TEMPO.CO, Jakarta - Komisi Pemberantasan Korupsi hari ini menjadwalkan pemeriksaan terhadap mantan Kepala Badan Penyehatan Perbankan Nasional (BPPN) I Putu Gede Ary Suta terkait penyidikan dugaan korupsi pemberian Surat Keterangan Lunas (SKL) Bantuan Likuiditas Bank Indonesia (BLBI). Pemeriksaan eks Kepala BPPN periode 2001-2002 itu sebagai saksi untuk tersangka Syafruddin Arsyad Tumenggung.
"Yang bersangkutan diperiksa sebagai saksi untuk tersangka Syafruddin Arsyad Tumenggung (SAT)," kata Juru Bicara KPK Febri Diansyah di Jakarta, Kamis, 15 Juni 2017.
Baca juga: Kasus BLBI, KPK Akan Panggil Ulang Sjamsul Nursalim
Selain memeriksa I Putu Gede Ary Suta, KPK dijadwalkan memeriksa Sekretaris Komite Kebijakan Sektor Keuangan (KKSK) 2002-2005 Lukita Dinarsyah Tuwo juga sebagai saksi untuk Syafruddin.
Pada Rabu, 14 Juni 2017, KPK juga memeriksa mantan Kepala BPPN periode 1998-2000 Glenn Muhammad Surya Yusuf. Menurut Febri, Glenn diperiksa untuk mendalami bagaimana proses kebijakan Master of Settlement and Acquisition Agreement (MSAA) saat itu dan aspek penagihan kewajiban Rp 4,8 triliun.
Sebelumnya pada Selasa, 13 Juni 2017, KPK juga telah memeriksa Kepala BPPN 2000-2001 Edwin Gerungan. "Saksi Edwin Gerungan diperiksa untuk mendalami proses penerbitan MSAA pada saat itu dan juga kewajiban dari obligor sampai pada informasi-informasi terkait proses penerbitan SKL," kata Febri Diansyah.

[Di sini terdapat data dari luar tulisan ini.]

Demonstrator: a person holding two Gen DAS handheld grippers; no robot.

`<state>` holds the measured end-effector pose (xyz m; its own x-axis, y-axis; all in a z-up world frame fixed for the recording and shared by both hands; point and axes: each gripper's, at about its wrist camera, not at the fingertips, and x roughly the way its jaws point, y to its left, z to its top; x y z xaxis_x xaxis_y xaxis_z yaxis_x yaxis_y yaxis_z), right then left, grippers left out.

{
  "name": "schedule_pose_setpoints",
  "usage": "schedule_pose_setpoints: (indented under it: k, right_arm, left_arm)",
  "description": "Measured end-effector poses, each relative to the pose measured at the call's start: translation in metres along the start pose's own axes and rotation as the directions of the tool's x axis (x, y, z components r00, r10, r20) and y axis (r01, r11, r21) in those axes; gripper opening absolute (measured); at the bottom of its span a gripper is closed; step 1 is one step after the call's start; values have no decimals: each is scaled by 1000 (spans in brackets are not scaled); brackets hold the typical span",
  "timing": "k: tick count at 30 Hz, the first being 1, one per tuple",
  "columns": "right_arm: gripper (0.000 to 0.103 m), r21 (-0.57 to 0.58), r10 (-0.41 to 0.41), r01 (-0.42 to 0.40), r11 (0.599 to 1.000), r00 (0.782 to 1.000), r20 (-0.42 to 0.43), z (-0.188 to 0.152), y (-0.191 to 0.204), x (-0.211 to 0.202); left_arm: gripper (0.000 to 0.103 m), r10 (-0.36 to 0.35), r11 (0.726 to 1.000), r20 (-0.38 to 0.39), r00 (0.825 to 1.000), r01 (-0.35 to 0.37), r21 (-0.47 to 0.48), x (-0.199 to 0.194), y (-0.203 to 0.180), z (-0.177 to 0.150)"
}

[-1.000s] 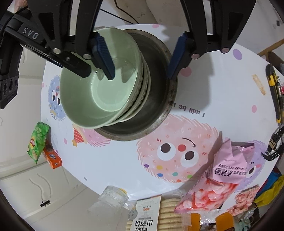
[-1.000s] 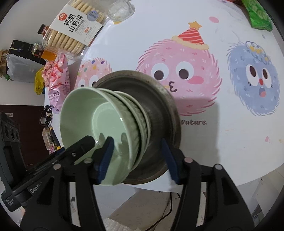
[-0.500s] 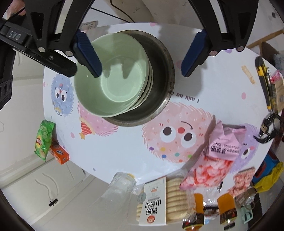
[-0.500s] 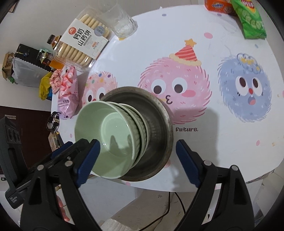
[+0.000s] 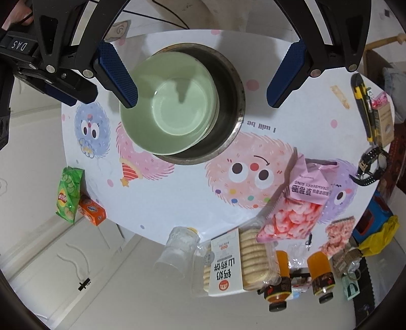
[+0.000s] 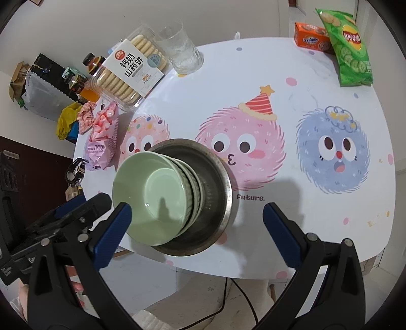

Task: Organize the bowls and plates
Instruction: 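Grip the steel bowl rim with the left tool while the right tool grips it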

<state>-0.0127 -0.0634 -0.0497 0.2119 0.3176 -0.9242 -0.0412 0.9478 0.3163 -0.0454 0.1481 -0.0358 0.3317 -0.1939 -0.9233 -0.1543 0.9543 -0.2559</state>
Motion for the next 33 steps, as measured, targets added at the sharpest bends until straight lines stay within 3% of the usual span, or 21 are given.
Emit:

KPK menetapkan mantan Kepala BPPN periode 2002-2004 Syafruddin Arsyad Tumenggung sebagai tersangka kasus dugaan tindak pidana korupsi dalam pemberian SKL kepada Sjamsul Nursalim selaku pemegang saham atau pengendali Bank Dagang Nasional Indonesia (BDNI) pada 2004.
Simak pula: Pemerintah Bentuk Tim Khusus Percepatan Penagihan Dana BLBI
SKL diterbitkan berdasarkan Instruksi Presiden Nomor 8 Tahun 2002 tentang pemberian jaminan kepastian hukum kepada debitor yang telah menyelesaikan kewajiban atau tindakan hukum kepada debitor yang tidak menyelesaikan kewajiban. Syafruddin mengusulkan SKL itu untuk disetujui KKSK dengan melakukan perubahan atas proses ligitasi kewajiban obligor menjadi restrukturisasi atas kewajiban penyerahan aset oleh BDNI ke BPPN sebesar Rp 4,8 triliun yang merupakan bagian dari pinjaman BLBI.
Oleh karena itu, hasil restrukturisasinya adalah Rp 1,1 triliun dapat dikembalikan dan ditagihkan ke petani tambak sedangkan Rp 3,7 triliun tidak dilakukan pembahasan dalam proses restrukturisasi. Artinya ada kewajiban BDNI sebesar Rp 3,7 triliun yang belum ditagihkan dan menjadi kerugian negara.